L’intelligence artificielle au volant pose autant de défis techniques que de questions sociales, juridiques et politiques. En amont de la table-ronde de l’Académie intitulée « Voiture autonome, voiture intelligente ? », un sondage organisé pour l’occasion révèle la perception du public.
« Une bonne technologie ne devrait pas être dangereuse », explique le professeur Hervé Bourlard. Plus de 30% des sondés pour l’occasion estiment même qu’une voiture autonome devrait être plus fiable que les véhicules actuels pour qu’ils soient intéressés par cette technologie. C’est dans ce contexte qu’Hervé Bourlard, membre de la SATW et directeur de l’Institut de recherche IDIAP, Anne Mellano, co-fondatrice de Best Mile SA et Yves Gerber, responsable communication du TCS, ont pu discuter de l’impact de l’intelligence artificielle sur la conduite.
« Je doute très fortement qu’une intelligence artificielle compréhensible pour l’humain soit possible. Il faudrait plutôt parler de niveaux de confiance », selon Hervé Bourlard. Le fait que 61% des sondés répondent que le constructeur devrait être tenu pour responsable lors d’un accident causé par une voiture autonome abonde dans ce sens : la relation avec l’intelligence artificielle est basée sur le facteur humain de la confiance.

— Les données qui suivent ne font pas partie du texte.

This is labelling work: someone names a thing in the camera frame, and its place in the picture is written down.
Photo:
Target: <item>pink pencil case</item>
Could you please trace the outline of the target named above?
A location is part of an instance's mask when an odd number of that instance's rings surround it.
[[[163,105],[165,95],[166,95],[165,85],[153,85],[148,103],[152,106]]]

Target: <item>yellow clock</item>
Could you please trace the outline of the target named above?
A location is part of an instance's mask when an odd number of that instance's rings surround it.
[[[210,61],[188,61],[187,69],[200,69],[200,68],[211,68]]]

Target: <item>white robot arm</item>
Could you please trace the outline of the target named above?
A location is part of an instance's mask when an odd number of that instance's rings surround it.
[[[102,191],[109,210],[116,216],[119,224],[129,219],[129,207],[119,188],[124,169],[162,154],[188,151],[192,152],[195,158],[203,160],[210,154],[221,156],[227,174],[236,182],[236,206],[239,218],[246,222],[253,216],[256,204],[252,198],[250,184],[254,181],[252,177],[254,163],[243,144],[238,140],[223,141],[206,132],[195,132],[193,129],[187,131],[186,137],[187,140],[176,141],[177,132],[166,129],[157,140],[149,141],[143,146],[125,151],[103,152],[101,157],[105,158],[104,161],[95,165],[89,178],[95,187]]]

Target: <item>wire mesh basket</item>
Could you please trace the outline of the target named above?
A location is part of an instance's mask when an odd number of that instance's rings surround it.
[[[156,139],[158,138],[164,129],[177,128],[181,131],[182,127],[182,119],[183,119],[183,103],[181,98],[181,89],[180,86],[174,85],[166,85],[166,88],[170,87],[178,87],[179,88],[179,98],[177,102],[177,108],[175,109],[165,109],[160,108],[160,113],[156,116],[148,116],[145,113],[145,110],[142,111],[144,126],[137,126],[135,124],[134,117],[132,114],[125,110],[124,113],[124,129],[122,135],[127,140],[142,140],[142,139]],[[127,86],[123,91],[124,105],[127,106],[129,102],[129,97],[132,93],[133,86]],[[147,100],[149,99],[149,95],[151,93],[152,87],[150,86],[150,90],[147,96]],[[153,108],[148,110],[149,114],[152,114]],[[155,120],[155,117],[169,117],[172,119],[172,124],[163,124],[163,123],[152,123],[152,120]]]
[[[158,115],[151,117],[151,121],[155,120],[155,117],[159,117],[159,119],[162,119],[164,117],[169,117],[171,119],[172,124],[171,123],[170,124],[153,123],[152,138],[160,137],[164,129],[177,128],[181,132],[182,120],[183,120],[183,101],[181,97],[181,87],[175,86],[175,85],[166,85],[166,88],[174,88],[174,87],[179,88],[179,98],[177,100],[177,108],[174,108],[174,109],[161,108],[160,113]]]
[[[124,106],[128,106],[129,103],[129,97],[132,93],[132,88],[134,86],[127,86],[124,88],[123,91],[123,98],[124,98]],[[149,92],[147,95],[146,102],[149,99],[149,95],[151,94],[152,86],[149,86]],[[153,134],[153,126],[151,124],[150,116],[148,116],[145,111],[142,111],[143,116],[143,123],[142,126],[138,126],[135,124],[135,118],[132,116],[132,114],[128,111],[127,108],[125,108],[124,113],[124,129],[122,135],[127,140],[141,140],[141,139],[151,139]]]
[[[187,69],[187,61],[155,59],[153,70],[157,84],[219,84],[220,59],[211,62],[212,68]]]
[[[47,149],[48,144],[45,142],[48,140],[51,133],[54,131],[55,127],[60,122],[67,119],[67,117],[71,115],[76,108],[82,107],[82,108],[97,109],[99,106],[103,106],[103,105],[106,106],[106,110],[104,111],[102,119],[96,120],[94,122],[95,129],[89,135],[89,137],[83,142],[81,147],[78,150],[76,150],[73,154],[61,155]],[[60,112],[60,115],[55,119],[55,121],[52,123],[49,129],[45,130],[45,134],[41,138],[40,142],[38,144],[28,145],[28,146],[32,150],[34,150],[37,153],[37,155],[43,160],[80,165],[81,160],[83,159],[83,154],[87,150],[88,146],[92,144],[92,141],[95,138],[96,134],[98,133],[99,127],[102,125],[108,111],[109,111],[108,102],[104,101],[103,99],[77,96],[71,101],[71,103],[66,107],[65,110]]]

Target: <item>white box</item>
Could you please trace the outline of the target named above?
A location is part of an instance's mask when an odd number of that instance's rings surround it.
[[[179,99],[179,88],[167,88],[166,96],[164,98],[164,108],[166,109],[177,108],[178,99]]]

Les réglementations en préparation, notamment au niveau européen, pour que le processus décisionnel de l’intelligence artificielle puisse être compréhensible témoigne du souci d’établir les responsabilités. « Le droit actuel définit le conducteur comme étant responsable de son véhicule », précise Yves Gerber du TCS. Une préoccupation bien comprise par les Suisses romands interrogés qui pensent à 47% que les lois doivent être adaptées avant que les véhicules autonomes ne puissent circuler.
Si les défis restent encore nombreux, 31% des participants au sondage indiquent être pourtant déjà prêts à monter dans un véhicule autonome en conditions réelles. A l’inverse près d’un quart ne souhaite pas cette technologie et 36% attendent qu’elle soit améliorée avant de vouloir l’essayer. Mais surtout 41% des sondés estiment également que le conducteur doit pouvoir reprendre le contrôle d’un tel véhicule.
Étonnamment, les jeunes de moins de 18 ans préfèrent à plus de 50% attendre que la technologie soit fiable, contre seulement 15% d’entre eux déjà prêts à la tester en conditions réelles. En revanche les plus de 60 ans sont plus de 38% à être déjà prêts à tenter l’aventure sur route aujourd’hui.
Si la voiture autonome suscite des craintes en termes de sécurité, elle semble aussi répondre à de nouveaux modes de vie. Ainsi, les jeunes actifs sont particulièrement intéressés par le fait de pouvoir utiliser le temps passé sur la route pour faire autre chose, à l’instar du train. Yves Gerber imagine même que « les constructeurs automobiles devront se repenser comme prestataires de service. »
De même, il y a à peu près autant de personnes intéressées par la possession d’un véhicule autonome à titre strictement personnel qu’à des fins de partage public de type taxi libre-service, car sharing ou transport en commun. « La frontière entre transports public et privé va probablement s'estomper », avance Anne Mellano, qui ajoute que « les véhicules autonomes vont aussi redéfinir les besoins en mobilité. »
Certains vont déjà plus loin et imaginent la possibilité de ne plus avoir besoin de permis de conduire pour que même les enfants ou les personnes âgées puissent se déplacer seuls en voiture.